-di ANTONIO MAGLIE-
Hillary Clinton, ormai proiettata verso la nomination, dopo il secondo super-martedì, ha galvanizzato i suoi elettori indicando quello che sarà il motivo centrale della battaglia per le presidenziali statunitensi: “L’America è stata resa grande dai valori che oggi Trump calpesta”. Lo scontro non è tra due persone ma tra due culture, tra la politica intesa come strumento per il miglioramento generale della società facendo convivere in maniera non conflittuale interessi diversi, e quella sorta di esercizio muscolare in cui tutto si trasforma in un duello all’ultimo sangue tra noi e gli altri vissuti come usurpatori. Trump, da questo punto di vista, interpreta una linea di pensiero (e di comportamento) che sembra riguardare tutto il vecchio mondo occidentale. Il tratto caratterizzante di questi tempi è la politica della rabbia da cui derivano, come conseguenza inevitabile, i governi rabbiosi.
La scheda elettorale non sintetizza più una scelta di campo ma si è trasformata in una vera e propria lettera di insulti.L’organizzazione da parte di Beppe Grillo del “Vaffa-day” sembrava, qualche anno fa, la solita trovata provinciale di un Paese che non riusciva proprio ad andare oltre i suoi atavici limiti culturali. Al contrario era l’annuncio di una generale linea di tendenza. Un vero e proprio contagio determinato dal peso della paura e dall’inconsistenza di leadership timorose e tentennanti, abituate a farsi guidare dagli umori rumorosamente travasati nei sondaggi (ora, poi, ci sono anche quelli rapidi via web) e non più in grado, al contrario, di condurci verso un obiettivo, verso un approdo sicuro, con coraggio e lungimiranza, cioè riuscendo a vedere oggi prospettive che noi riusciremo a scorgere soltanto domani.
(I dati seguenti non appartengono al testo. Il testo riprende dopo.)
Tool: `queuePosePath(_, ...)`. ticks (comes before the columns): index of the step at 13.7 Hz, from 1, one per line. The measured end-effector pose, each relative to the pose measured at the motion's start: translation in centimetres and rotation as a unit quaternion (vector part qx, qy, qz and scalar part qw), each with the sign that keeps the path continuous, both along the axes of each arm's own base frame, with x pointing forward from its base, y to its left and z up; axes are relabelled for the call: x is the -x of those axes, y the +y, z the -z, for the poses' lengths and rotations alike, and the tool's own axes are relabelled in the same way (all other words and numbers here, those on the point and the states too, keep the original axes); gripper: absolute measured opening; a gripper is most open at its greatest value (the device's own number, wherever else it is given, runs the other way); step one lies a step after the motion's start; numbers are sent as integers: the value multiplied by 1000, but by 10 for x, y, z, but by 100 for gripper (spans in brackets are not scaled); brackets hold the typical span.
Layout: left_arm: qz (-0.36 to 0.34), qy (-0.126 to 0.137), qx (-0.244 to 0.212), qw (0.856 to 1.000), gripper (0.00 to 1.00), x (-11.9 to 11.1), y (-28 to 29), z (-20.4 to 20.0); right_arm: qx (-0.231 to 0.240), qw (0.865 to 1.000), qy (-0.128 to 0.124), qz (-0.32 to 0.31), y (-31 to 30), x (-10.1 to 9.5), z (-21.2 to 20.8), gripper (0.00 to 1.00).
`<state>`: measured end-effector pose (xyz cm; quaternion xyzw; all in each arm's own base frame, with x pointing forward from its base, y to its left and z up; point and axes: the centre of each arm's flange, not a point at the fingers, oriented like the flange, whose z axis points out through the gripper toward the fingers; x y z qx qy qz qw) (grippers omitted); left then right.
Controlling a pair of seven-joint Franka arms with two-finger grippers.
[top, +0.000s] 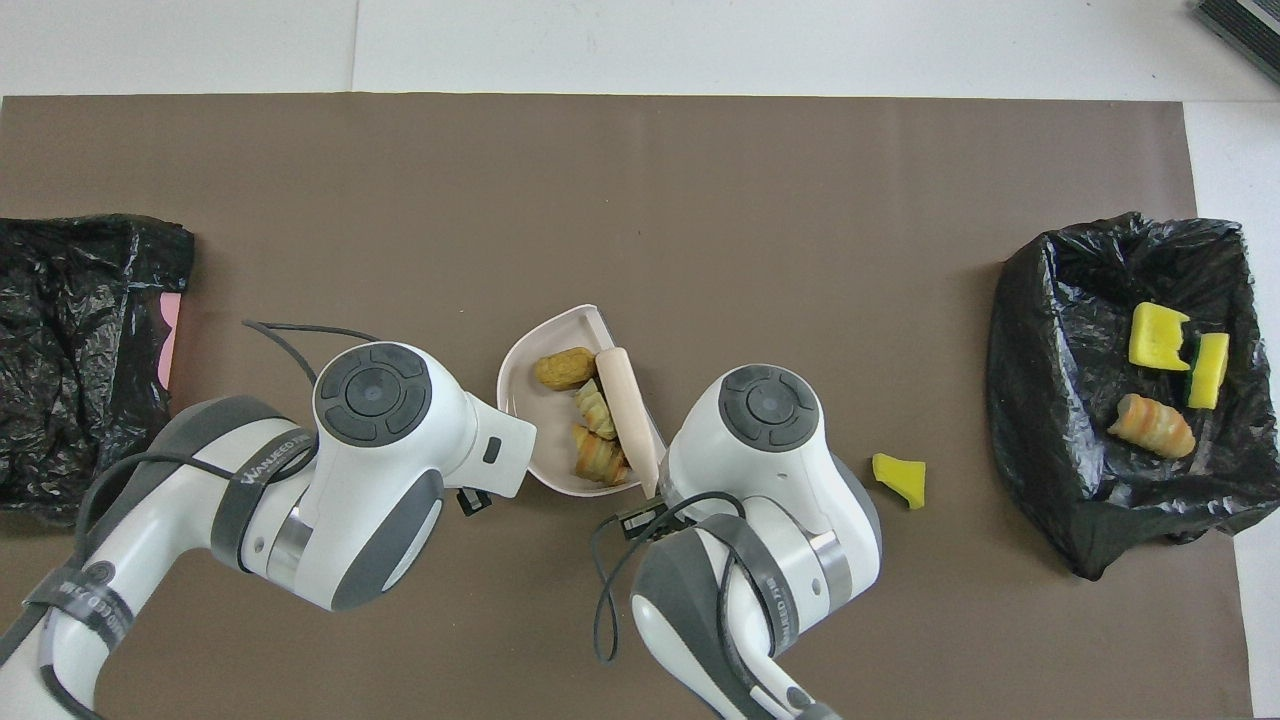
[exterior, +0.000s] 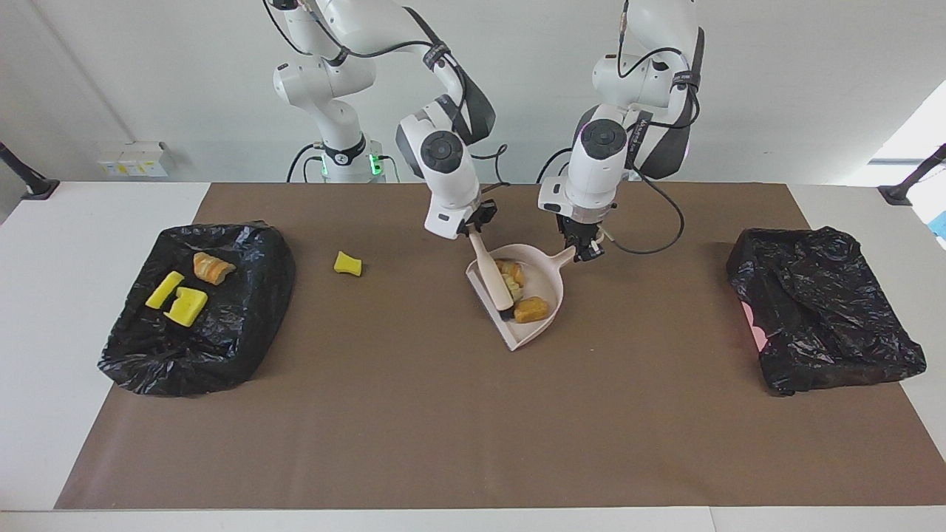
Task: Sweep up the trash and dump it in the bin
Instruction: 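Brush the scraps into the dustpan held by the left gripper, then carry the brush with the right gripper to the yellow sponge piece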
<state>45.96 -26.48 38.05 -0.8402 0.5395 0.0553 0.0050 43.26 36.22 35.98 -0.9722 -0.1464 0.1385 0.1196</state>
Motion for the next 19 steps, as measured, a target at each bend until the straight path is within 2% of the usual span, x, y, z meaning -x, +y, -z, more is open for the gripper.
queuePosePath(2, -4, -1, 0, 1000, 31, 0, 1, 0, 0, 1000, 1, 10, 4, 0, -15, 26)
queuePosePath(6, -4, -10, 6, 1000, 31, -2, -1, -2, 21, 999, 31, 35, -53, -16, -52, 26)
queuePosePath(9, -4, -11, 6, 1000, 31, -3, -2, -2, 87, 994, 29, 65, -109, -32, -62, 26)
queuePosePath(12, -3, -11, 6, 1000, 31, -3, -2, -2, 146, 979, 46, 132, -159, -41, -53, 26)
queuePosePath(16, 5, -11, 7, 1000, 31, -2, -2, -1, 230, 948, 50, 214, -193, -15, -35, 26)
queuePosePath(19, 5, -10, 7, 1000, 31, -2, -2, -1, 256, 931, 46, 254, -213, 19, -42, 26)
La rabbia non ha bisogno di ideologie, né di valori, né di ideali. Vale in sé perché non c’è nulla di più liberatorio di un litigio a un incrocio stradale per una precedenza negata; perché l’insulto per essere lanciato contro un interlocutore non deve basarsi su analisi raffinate e valutazioni approfondite ma solo sull’umore momentaneo peggiorato, semmai, da contingenti motivi di irritazione personale. Certo i politici con i loro comportamenti quasi mai inappuntabili non aiutano. Ma molti li abbiamo votati semmai sull’onda di una precedente rabbia momentanea. Abbiamo voluto una politica senza radicamenti, senza riferimenti però poi ci lamentiamo se tra quelli che abbiamo scelto vi è chi salta, per interesse e tradendo le nostre attese, da un partito all’altro, manco fosse un canguro. E con la nostra rabbia produrremo, inevitabilmente, altri improvvisi (e improvvisati) fenomeni elettorali. Perché un’altra conseguenza della politica all’arrabbiata è proprio questa: il rapido sorgere di personaggi e movimenti. Un anno fa nessuno avrebbe preso sul serio Trump: era solo l’omologo televisivo di Briatore. Oggi compete per la più importante poltrona dell’Occidente democratico. Frauke Petry al di fuori dei confini tedeschi era quasi sconosciuta: qualche giorno fa ha conquistato il 24,2 per cento in Sassonia-Anhalt, il 15,1 nel Baden Wuerttenberg e “appena” il 12,6 in Renania-Palatinato.
Quello della destra populista e largamente xenofoba solo un paio di anni fa, sembrava un lieve vento occidentale, un ponentino; in pochissimo tempo si è trasformato in un impetuoso maestrale. In Danimarca il Partito del Popolo danese guidato da Kristian Thulesen ha conquistato alle ultime consultazioni nazionali il 21,1 per cento; in Austria il Fpo controlla quaranta seggi in Parlamento a cui si aggiungono gli undici del Team Stronach, altro partito populista fondato dall’ottantenne Frank Stronach, una sorta di Berlusconi in lingua tedesca che ha fatto i soldi in Canada; in Francia Marine Le Pen alle ultime europee ha conquistato il 25 per cento; meglio in Gran Bretagna è andata all’Ukip che ha raccolto il 26,8 dei consensi; in Belgio, invece, all’Alleanza neo-fiamminga è andata un po’ peggio: 16,4; non se la sono cavata male quelli del Partito delle Libertà in Olanda (13,3), i Veri Finlandesi (12,9), i Democratici Svedesi (9,7), i greci di Alba Dorata (9,4). Poi ci sono i governi rabbiosi di Victor Orbàn (Ungheria) e di Jaroslaw Kaczynski (Polonia). Ha ragione Hillary Clinton perché non solo l’America ma anche l’Europa è diventata quella che oggi è grazie ai valori che Trump calpesta impunemente e in ottima (si fa per dire) compagnia.